Top of SOURCE DATA
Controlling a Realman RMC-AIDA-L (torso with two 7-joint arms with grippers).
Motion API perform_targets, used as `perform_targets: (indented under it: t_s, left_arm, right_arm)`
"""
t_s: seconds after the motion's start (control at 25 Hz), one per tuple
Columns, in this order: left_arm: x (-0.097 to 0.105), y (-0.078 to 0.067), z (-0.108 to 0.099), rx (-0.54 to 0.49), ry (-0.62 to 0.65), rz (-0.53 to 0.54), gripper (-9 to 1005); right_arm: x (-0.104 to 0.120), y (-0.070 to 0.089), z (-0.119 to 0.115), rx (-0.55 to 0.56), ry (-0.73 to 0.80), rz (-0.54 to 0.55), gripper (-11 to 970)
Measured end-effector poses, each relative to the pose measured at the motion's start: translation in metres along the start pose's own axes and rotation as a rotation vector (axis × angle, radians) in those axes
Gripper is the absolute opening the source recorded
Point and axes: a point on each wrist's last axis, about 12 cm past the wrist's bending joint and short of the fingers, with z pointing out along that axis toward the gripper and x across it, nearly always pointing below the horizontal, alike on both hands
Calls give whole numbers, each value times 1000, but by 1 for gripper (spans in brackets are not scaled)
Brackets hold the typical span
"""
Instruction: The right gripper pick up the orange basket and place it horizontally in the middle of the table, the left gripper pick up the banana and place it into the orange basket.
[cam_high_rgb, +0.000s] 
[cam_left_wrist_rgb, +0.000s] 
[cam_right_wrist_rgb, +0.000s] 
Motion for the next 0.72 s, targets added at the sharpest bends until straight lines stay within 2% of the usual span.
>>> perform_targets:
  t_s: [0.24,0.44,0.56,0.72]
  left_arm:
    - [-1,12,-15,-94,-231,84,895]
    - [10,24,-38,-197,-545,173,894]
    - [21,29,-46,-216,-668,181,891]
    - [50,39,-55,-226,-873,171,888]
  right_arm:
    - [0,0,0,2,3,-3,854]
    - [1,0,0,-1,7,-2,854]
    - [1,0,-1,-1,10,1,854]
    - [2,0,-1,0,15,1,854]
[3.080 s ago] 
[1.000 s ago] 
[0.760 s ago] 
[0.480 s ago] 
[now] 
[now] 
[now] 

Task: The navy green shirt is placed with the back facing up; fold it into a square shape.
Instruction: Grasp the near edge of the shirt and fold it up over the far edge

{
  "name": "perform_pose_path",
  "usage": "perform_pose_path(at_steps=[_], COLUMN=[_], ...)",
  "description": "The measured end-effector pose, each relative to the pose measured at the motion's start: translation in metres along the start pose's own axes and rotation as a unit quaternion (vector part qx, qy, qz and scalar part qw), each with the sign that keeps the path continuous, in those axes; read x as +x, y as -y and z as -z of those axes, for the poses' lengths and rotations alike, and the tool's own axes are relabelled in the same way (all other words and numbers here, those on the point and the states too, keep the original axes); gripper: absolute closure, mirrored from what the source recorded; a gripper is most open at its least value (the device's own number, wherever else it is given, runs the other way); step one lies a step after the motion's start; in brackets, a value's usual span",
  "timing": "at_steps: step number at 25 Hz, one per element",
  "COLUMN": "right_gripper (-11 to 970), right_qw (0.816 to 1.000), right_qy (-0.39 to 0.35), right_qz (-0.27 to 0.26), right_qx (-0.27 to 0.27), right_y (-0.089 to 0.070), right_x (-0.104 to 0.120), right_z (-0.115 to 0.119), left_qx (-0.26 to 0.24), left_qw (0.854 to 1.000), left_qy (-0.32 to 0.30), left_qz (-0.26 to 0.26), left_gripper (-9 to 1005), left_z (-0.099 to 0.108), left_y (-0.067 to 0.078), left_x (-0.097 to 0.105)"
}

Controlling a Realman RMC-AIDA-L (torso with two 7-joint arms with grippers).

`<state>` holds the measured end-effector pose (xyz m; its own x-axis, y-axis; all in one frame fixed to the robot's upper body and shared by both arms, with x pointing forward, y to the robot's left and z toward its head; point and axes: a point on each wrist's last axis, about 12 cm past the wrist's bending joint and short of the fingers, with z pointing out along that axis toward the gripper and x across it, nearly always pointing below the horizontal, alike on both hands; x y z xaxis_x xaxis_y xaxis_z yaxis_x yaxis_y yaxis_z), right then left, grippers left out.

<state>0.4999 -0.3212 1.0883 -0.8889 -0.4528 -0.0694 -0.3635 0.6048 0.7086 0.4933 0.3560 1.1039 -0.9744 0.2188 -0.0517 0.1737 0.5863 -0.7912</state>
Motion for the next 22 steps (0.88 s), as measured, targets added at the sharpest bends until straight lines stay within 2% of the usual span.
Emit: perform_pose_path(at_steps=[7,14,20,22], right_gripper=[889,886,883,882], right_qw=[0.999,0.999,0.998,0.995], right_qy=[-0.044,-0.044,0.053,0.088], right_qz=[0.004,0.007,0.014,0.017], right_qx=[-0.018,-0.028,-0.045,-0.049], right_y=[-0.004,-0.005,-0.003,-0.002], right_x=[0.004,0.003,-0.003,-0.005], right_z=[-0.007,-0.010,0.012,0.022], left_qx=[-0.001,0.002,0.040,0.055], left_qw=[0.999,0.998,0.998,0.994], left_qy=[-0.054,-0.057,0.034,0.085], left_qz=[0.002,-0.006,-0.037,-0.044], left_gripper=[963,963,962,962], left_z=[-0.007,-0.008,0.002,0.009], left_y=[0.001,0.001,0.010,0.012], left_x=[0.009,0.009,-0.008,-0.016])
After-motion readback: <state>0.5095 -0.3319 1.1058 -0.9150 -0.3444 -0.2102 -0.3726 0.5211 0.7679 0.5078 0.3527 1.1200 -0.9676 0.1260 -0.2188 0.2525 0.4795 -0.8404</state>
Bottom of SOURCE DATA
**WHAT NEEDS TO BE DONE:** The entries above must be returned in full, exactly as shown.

**REPLY TO THE TASK:**
Controlling a Realman RMC-AIDA-L (torso with two 7-joint arms with grippers).
Motion API perform_targets, used as `perform_targets: (indented under it: t_s, left_arm, right_arm)`
"""
t_s: seconds after the motion's start (control at 25 Hz), one per tuple
Columns, in this order: left_arm: x (-0.097 to 0.105), y (-0.078 to 0.067), z (-0.108 to 0.099), rx (-0.54 to 0.49), ry (-0.62 to 0.65), rz (-0.53 to 0.54), gripper (-9 to 1005); right_arm: x (-0.104 to 0.120), y (-0.070 to 0.089), z (-0.119 to 0.115), rx (-0.55 to 0.56), ry (-0.73 to 0.80), rz (-0.54 to 0.55), gripper (-11 to 970)
Measured end-effector poses, each relative to the pose measured at the motion's start: translation in metres along the start pose's own axes and rotation as a rotation vector (axis × angle, radians) in those axes
Gripper is the absolute opening the source recorded
Point and axes: a point on each wrist's last axis, about 12 cm past the wrist's bending joint and short of the fingers, with z pointing out along that axis toward the gripper and x across it, nearly always pointing below the horizontal, alike on both hands
Calls give whole numbers, each value times 1000, but by 1 for gripper (spans in brackets are not scaled)
Brackets hold the typical span
"""
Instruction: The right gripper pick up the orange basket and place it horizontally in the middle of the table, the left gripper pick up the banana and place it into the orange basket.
[cam_high_rgb, +0.000s] 
[cam_left_wrist_rgb, +0.000s] 
[cam_right_wrist_rgb, +0.000s] 
Motion for the next 0.72 s, targets added at the sharpest bends until straight lines stay within 2% of the usual span.
>>> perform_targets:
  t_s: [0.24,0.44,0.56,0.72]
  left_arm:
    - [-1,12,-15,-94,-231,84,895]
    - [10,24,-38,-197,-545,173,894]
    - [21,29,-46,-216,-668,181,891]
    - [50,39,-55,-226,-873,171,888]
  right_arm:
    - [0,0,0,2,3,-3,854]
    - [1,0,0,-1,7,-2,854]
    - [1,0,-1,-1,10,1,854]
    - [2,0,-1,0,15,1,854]
[3.080 s ago] 
[1.000 s ago] 
[0.760 s ago] 
[0.480 s ago] 
[now] 
[now] 
[now] 

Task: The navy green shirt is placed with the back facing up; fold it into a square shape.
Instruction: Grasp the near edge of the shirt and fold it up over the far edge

{
  "name": "perform_pose_path",
  "usage": "perform_pose_path(at_steps=[_], COLUMN=[_], ...)",
  "description": "The measured end-effector pose, each relative to the pose measured at the motion's start: translation in metres along the start pose's own axes and rotation as a unit quaternion (vector part qx, qy, qz and scalar part qw), each with the sign that keeps the path continuous, in those axes; read x as +x, y as -y and z as -z of those axes, for the poses' lengths and rotations alike, and the tool's own axes are relabelled in the same way (all other words and numbers here, those on the point and the states too, keep the original axes); gripper: absolute closure, mirrored from what the source recorded; a gripper is most open at its least value (the device's own number, wherever else it is given, runs the other way); step one lies a step after the motion's start; in brackets, a value's usual span",
  "timing": "at_steps: step number at 25 Hz, one per element",
  "COLUMN": "right_gripper (-11 to 970), right_qw (0.816 to 1.000), right_qy (-0.39 to 0.35), right_qz (-0.27 to 0.26), right_qx (-0.27 to 0.27), right_y (-0.089 to 0.070), right_x (-0.104 to 0.120), right_z (-0.115 to 0.119), left_qx (-0.26 to 0.24), left_qw (0.854 to 1.000), left_qy (-0.32 to 0.30), left_qz (-0.26 to 0.26), left_gripper (-9 to 1005), left_z (-0.099 to 0.108), left_y (-0.067 to 0.078), left_x (-0.097 to 0.105)"
}

Controlling a Realman RMC-AIDA-L (torso with two 7-joint arms with grippers).

`<state>` holds the measured end-effector pose (xyz m; its own x-axis, y-axis; all in one frame fixed to the robot's upper body and shared by both arms, with x pointing forward, y to the robot's left and z toward its head; point and axes: a point on each wrist's last axis, about 12 cm past the wrist's bending joint and short of the fingers, with z pointing out along that axis toward the gripper and x across it, nearly always pointing below the horizontal, alike on both hands; x y z xaxis_x xaxis_y xaxis_z yaxis_x yaxis_y yaxis_z), right then left, grippers left out.

<state>0.4999 -0.3212 1.0883 -0.8889 -0.4528 -0.0694 -0.3635 0.6048 0.7086 0.4933 0.3560 1.1039 -0.9744 0.2188 -0.0517 0.1737 0.5863 -0.7912</state>
Motion for the next 22 steps (0.88 s), as measured, targets added at the sharpest bends until straight lines stay within 2% of the usual span.
Emit: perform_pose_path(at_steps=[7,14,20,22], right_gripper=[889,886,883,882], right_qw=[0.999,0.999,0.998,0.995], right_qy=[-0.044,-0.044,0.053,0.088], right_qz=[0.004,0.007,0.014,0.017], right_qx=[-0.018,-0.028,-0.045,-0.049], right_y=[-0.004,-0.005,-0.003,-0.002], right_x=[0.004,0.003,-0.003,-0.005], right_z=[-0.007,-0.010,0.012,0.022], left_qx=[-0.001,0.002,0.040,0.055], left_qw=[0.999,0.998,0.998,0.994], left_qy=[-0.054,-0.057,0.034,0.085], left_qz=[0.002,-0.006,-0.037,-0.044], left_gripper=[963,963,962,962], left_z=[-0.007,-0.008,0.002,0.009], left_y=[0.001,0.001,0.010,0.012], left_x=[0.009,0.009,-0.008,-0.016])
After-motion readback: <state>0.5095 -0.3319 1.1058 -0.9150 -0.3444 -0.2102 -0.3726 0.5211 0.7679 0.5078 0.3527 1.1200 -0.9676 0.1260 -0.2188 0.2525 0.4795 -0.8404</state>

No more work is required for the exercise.